Dear experts,
I am developing a 3 tier application (in VB.NET 9 with framework 3.5 but this doesn't matter much) which uses a given XML file as DB. Because of this XML file I want to create an application which retrieves all the data at start up and creates + populates all objects accordingly. My philosophy for this app is to retrieve every instance of an object once. And this credo is actually what gave me problems to solve this the cleanest way possible (which I always strive for).
For this to work let's say I made a module named "MainModule" with a public property named "Categories" typed as "CategoryCollection". CategoryCollection is a class which inherits from BindingList(Of Category). Category is eventually the class with the data of a category. Simple so far right?
The same module also has a property named Stores which is typed as "StoreCollection". StoreCollection also inherits from BindingList(Of Store). Store is the class with the data from one store obviously. But the Store class has a property named "MyCategory" which is typed as Category.
To make sure I don't need to retrieve the category again from the XML file for this store and create another instance for the same category (remember the holy credo I set for myself), I simply find the correct category in the "Categories" property in "MainModule" (this looks like something like store.MyCategory = MainModule.Categories(0)).
--> Let's pretend I found out the correct category is category where index = 0.

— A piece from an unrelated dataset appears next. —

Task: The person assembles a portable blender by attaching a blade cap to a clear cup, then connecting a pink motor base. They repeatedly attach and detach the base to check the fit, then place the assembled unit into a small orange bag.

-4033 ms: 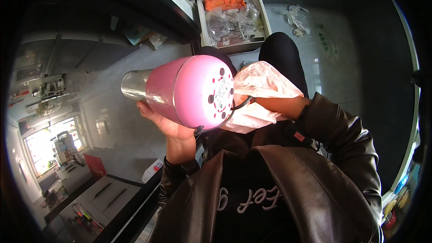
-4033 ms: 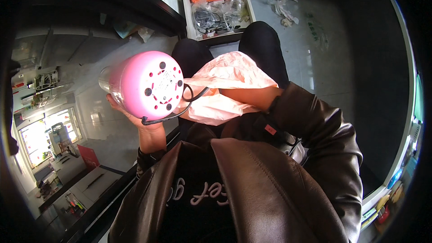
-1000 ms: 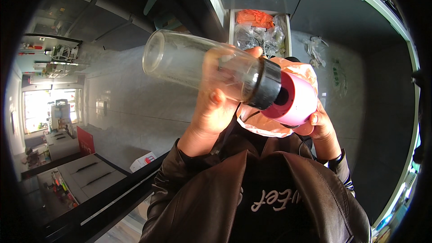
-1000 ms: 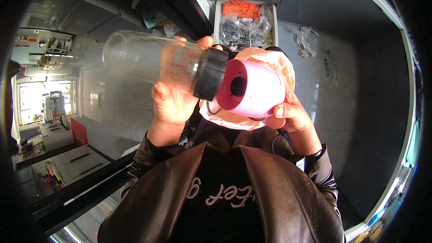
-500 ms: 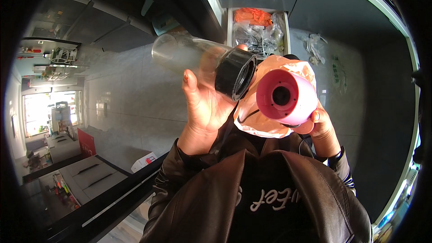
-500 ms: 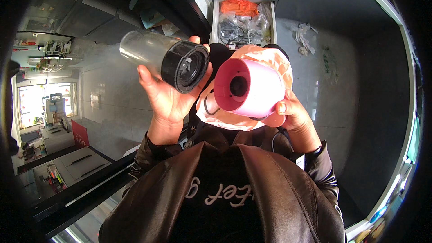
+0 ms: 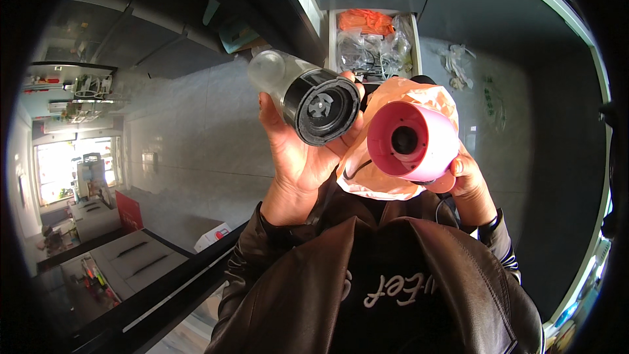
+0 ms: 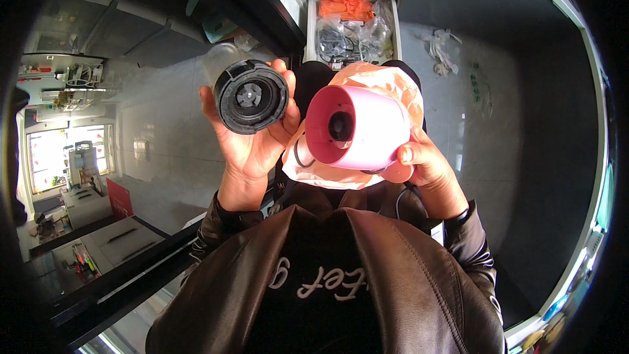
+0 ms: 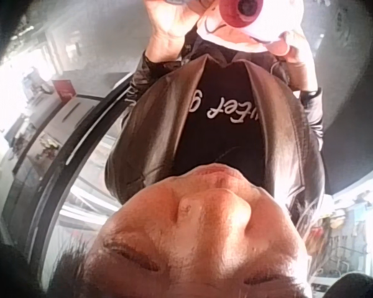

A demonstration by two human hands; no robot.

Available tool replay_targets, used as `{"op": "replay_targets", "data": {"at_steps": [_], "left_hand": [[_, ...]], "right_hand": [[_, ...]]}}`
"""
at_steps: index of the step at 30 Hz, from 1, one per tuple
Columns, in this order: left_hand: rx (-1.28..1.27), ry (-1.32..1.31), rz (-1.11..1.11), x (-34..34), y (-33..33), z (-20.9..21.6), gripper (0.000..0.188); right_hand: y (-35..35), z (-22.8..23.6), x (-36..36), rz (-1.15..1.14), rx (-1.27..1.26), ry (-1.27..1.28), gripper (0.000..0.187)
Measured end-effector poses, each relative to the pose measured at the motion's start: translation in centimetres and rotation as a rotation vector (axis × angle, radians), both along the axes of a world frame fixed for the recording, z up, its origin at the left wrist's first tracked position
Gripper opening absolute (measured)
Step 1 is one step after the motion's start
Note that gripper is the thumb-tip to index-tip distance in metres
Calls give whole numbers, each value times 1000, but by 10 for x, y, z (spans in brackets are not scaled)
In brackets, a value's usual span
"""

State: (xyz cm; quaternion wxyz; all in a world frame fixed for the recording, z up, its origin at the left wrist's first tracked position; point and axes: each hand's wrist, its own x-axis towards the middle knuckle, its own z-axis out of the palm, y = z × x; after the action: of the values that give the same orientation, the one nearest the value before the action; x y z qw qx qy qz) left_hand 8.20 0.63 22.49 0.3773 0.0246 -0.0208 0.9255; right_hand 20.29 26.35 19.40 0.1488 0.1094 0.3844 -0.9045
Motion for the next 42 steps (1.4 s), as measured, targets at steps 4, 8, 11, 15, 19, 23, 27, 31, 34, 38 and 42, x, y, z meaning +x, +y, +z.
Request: {"op": "replay_targets", "data": {"at_steps": [4,8,11,15,19,23,27,31,34,38,42], "left_hand": [[24,-19,-13,0,1,-2,102],[43,-40,-23,0,1,-5,103],[44,-34,-44,-2,2,-5,106],[-182,27,43,3,4,1,109],[-627,283,261,11,9,13,102],[-700,513,288,11,12,22,84],[-728,563,329,15,17,24,86],[-744,631,357,17,23,22,88],[-749,638,364,18,23,21,88],[-757,635,334,16,21,20,86],[-766,647,333,15,21,21,82]], "right_hand": [[-1,4,-1,-5,20,8,121],[0,8,0,-10,24,9,121],[-1,8,0,-14,16,12,120],[-2,8,-2,-26,33,25,119],[-4,13,-4,-44,81,41,115],[-7,22,-5,-47,126,22,113],[-11,28,-6,-63,192,36,112],[-13,28,-7,-84,243,58,114],[-14,26,-7,-92,246,68,115],[-15,27,-7,-87,286,108,118],[-17,29,-8,-90,255,84,118]]}}
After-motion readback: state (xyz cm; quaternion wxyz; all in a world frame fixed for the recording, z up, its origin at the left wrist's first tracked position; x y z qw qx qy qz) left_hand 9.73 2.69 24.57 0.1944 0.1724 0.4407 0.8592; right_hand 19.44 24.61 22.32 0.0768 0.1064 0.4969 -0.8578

This is a very simple example obviously. In my application a category instance can be needed by 3 different other classes or something. Plus the fact that I sometimes need it down the line of 4 objects (or more!). That is why I don't want to pass the category collection along through constructors. It will pass 3 objects who don't need it first so I can facilitate the 4th. That can't be the best practise we can come up with right? This is why I used a module. But I don't like this solution. It's a bit ugly in my opinion. I don't want to approach a module from within a class. I also don't want to make a class with shared properties, because that sounds like the same thing as a module to me (in practise ofcourse). The singleton pattern won't work I think, because i'll have to hold that one single instance in... a what? A module? Same problem...
So you guys see my problem right? I just want to hear what you guys think? What do you guys consider the cleanest way of getting this show on the road?